Ted: It's like a lot of times you think it's always up into the right. And so you want to make sure you have a good pulse on that. But there are also roles where it's like, market comps are actually coming down, but it gives you better peace of mind when you're heading into those negotiations, like, Hey, the market comp, we're actually at a good spot so we can have a very, straightforward conversation on those promotions.

Ted: Okay. Let's go to the second topic. I'm going to change this up a little bit. The third topic I'll put into our lightning round, which is L&D, but the second topic now we're on this compensation discussion. I left to take a compensation-bent to the conversation was.

Remote first, you all are all in on remote first, talk to us about how that's going and maybe with the slant of compensation as well, too. Do you have any strong philosophies on remote first companies? The obvious question there's going to be paid by locality. what are your thoughts on that? So give us, your remote first, philosophies.

I'm ready for this and I'm excited because it's something that I think we've been talking about a lot. So. We made the decision as an organization in the fall of 2022 to become a remote-first organization and announce ourselves internally as such. Historically, we are right now made up of a lot of different legacy companies that we've brought together since the beginning all of those had different office environments. I would say all of those had offices. It's worth noting that point. 'cause I think that gives you the landscape of how we made the decision. And what we had noticed as we got deeper into, early, 2022, is that folks were just not coming into the office.

And we had some tried and true folks that loved to come into an office, love a routine and some of those things, but we just weren't. Returning and we weren't forcing people to come back because the thing that was that we were kind of realizing this was working and we started to play around a little bit in 2022 with getting teams together a little bit more getting cross-functional teams together, the exact team started to gather a little bit more frequently.

Lexi: And finally, I think it was, somewhere within, I think, the 3rd quarter of 2022, our CEO looked at us kind of around, an exec table and was like, I just don't think we're going back. And all of us kind of nodded and we were like, we just don't think we're going back. We were like, okay, but wait a minute.

What does that mean? And what would we be giving up? Like, sacrifices, pros and cons, all of those good things. And ultimately, we realized that there was a huge opportunity to take the money that we were spending in real estate and reinvest that into T and E and our employees and understand exactly.

What this remote first thing could really be about. We also knew from some of our research that we do that that flexibility was becoming a differentiator in the market for talent. And that as some of these companies started to go back and make decisions to go back, less and less that you're seeing a lot of roles posted as remote or work from anywhere anything like that.

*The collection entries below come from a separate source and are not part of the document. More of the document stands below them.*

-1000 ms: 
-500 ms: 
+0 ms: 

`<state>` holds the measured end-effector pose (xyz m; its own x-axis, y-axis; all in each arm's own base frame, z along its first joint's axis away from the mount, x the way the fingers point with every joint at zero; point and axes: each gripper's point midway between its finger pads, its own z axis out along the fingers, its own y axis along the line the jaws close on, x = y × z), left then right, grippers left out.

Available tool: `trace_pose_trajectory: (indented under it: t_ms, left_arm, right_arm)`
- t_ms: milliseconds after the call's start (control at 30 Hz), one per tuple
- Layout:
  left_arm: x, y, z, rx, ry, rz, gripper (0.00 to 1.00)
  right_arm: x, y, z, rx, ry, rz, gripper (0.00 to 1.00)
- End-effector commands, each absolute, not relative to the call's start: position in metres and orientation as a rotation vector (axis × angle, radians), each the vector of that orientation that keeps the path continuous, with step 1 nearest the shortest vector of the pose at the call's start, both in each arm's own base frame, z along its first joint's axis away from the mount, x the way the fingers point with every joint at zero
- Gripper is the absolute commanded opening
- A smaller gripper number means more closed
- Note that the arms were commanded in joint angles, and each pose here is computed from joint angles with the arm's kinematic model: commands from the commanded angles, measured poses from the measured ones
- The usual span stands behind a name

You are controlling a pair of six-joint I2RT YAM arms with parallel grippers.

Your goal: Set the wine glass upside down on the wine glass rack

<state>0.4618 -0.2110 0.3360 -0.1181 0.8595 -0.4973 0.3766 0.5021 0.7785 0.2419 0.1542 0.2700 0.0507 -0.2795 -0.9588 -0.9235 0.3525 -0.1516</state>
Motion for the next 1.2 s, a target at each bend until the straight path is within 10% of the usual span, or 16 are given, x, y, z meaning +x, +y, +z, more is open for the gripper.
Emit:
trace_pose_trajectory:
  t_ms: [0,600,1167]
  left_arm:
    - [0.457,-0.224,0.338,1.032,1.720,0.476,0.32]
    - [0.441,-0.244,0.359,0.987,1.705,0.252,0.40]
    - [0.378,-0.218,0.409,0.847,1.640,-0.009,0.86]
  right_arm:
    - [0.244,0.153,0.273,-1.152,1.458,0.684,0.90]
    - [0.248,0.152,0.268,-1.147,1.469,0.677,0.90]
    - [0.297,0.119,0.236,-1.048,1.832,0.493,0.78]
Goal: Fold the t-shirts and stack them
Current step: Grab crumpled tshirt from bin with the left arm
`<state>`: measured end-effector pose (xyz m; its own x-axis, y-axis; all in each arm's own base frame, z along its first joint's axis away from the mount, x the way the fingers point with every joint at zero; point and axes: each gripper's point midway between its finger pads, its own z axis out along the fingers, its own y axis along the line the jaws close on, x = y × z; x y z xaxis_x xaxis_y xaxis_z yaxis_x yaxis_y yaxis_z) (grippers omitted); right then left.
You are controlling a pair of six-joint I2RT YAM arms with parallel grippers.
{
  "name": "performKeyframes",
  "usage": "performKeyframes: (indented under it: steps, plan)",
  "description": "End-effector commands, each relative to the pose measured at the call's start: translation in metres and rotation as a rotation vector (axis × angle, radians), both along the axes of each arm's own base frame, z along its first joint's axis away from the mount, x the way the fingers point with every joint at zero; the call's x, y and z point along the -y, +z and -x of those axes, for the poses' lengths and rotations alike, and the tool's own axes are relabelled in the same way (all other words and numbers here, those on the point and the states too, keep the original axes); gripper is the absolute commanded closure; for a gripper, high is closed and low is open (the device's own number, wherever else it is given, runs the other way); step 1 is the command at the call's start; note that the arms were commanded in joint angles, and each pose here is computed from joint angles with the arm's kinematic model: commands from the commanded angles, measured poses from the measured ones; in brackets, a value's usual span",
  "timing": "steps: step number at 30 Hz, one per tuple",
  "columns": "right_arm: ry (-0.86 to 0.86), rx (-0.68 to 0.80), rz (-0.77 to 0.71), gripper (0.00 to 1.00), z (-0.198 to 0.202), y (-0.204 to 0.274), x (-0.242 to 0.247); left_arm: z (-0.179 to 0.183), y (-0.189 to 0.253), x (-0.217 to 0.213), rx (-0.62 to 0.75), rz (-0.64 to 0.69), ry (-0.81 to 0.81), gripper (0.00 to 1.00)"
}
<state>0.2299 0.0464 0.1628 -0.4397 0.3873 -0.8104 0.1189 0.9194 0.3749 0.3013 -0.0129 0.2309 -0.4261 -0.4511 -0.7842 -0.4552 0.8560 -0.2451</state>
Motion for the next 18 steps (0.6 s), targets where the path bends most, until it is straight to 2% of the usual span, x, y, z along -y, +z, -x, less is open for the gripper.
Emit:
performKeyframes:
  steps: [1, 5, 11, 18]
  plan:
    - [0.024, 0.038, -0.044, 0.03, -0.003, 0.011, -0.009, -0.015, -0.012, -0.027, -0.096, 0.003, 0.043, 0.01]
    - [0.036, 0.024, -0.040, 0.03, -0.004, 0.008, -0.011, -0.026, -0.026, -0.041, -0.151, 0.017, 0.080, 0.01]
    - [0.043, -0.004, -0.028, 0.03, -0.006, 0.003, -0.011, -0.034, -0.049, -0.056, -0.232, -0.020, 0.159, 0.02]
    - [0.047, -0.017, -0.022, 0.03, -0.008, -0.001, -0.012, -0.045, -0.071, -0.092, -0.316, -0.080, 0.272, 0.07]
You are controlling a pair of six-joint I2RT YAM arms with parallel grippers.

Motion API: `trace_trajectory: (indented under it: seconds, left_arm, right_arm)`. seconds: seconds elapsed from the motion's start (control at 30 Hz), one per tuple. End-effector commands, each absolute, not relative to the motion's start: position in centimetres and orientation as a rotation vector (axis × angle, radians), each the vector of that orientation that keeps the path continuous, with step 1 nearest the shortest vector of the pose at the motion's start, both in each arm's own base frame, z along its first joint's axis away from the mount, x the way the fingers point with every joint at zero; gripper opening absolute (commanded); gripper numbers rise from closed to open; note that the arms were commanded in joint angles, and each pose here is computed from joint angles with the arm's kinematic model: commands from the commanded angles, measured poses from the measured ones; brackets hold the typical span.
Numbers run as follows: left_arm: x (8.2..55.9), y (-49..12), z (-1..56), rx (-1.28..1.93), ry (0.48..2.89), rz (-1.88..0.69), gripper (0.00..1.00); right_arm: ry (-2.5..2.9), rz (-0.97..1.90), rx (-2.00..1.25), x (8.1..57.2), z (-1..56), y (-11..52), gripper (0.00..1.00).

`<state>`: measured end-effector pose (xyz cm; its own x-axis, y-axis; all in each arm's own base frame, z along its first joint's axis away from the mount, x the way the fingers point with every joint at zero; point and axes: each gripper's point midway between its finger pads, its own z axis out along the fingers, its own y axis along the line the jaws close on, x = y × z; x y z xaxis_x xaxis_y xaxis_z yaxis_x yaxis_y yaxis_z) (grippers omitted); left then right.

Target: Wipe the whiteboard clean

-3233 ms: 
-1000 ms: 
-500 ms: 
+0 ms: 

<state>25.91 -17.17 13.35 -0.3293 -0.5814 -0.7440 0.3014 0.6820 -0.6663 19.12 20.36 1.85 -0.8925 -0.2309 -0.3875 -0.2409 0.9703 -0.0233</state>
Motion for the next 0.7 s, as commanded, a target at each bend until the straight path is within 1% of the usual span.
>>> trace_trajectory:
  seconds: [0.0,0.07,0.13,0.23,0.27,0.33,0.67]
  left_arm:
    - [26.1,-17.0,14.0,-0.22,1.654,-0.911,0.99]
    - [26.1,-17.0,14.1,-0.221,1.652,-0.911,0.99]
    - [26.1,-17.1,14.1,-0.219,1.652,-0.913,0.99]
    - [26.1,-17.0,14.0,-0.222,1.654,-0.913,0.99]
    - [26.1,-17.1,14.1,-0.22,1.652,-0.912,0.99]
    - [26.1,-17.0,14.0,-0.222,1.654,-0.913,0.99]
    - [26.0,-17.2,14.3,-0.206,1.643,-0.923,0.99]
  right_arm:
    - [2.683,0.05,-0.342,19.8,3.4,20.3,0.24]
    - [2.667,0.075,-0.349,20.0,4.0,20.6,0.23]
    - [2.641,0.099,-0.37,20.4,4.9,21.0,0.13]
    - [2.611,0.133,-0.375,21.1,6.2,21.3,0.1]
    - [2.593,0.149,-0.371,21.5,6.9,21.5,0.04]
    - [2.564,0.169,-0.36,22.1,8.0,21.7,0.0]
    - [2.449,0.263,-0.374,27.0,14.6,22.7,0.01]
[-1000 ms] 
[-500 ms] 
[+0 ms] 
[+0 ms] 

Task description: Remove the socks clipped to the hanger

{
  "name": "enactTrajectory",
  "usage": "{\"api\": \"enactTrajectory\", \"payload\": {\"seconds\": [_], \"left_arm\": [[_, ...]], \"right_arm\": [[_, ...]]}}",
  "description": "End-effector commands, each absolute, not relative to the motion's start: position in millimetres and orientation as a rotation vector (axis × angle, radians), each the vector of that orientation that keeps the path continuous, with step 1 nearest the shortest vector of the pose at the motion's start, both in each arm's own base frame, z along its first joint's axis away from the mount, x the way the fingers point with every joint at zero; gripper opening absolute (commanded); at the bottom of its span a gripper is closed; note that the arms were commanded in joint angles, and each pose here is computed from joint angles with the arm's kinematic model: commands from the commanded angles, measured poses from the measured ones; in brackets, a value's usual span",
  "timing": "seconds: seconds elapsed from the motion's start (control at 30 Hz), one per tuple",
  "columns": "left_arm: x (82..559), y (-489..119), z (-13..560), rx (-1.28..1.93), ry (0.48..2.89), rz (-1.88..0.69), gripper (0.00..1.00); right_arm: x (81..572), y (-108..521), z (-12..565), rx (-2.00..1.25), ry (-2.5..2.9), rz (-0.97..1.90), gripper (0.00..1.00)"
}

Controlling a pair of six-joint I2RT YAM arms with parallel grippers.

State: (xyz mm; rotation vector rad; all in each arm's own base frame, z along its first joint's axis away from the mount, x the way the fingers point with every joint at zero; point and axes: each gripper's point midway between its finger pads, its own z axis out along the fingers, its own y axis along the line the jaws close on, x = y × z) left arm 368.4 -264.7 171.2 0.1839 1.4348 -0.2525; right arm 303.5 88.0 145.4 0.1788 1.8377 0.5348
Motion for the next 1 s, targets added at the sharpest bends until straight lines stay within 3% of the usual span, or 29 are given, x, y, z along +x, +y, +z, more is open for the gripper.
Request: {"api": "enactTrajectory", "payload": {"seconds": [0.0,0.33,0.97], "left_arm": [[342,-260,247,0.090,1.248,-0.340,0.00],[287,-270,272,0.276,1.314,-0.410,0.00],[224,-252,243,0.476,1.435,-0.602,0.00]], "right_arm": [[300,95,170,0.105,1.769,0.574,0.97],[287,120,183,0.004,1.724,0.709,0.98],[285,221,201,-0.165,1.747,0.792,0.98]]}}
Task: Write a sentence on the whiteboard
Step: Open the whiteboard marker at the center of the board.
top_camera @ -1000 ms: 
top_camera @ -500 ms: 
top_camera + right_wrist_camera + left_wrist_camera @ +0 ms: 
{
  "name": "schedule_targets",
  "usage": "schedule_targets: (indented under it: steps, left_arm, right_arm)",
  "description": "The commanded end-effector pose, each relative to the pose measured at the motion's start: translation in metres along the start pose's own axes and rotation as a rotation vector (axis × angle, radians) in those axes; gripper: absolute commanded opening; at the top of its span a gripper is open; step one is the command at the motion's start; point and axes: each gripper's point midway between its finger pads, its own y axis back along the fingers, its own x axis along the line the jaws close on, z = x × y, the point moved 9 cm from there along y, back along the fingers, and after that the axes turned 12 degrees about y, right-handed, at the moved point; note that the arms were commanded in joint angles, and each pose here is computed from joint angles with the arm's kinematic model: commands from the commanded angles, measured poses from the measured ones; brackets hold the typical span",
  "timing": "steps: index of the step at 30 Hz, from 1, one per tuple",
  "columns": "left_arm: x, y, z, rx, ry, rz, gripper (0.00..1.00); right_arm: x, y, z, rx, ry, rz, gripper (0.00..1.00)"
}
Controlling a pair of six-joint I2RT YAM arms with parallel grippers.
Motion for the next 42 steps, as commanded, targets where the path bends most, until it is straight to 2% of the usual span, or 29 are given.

And so we made that announcement in the fall. And then started to figure out, okay, now, what does that mean? We had to pivot all of our people practices and kind of all of those pieces. But for us, we took that real estate money. We reinvested it immediately into all of our employees get unlimited.

We work in regis passes, so they can basically go into any coworking space. Any day they want, use any credits and it's on us. And that was intended to make sure that we could support the situations where somebody just wants to get out of their house because their coworker, their pet is driving them nuts.

We actually are seeing a good amount of utilization. I wouldn't necessarily call it high, but there's definitely spikes in certain locations. And that's one of the things that we're starting to monitor a little bit. But we also are finding that those spaces are flexible enough for big team gatherings.

And so over the last, I would say, probably 3 to 5 months, we've been really experimenting with that. And so, in the end of Q1, we rolled out employee and manager guidebooks. Like, kind of strategy and guide to what it meant to be remote first, what to expect from us in a remote-first environment and for managers, How the heck do I manage a team in a remote environment?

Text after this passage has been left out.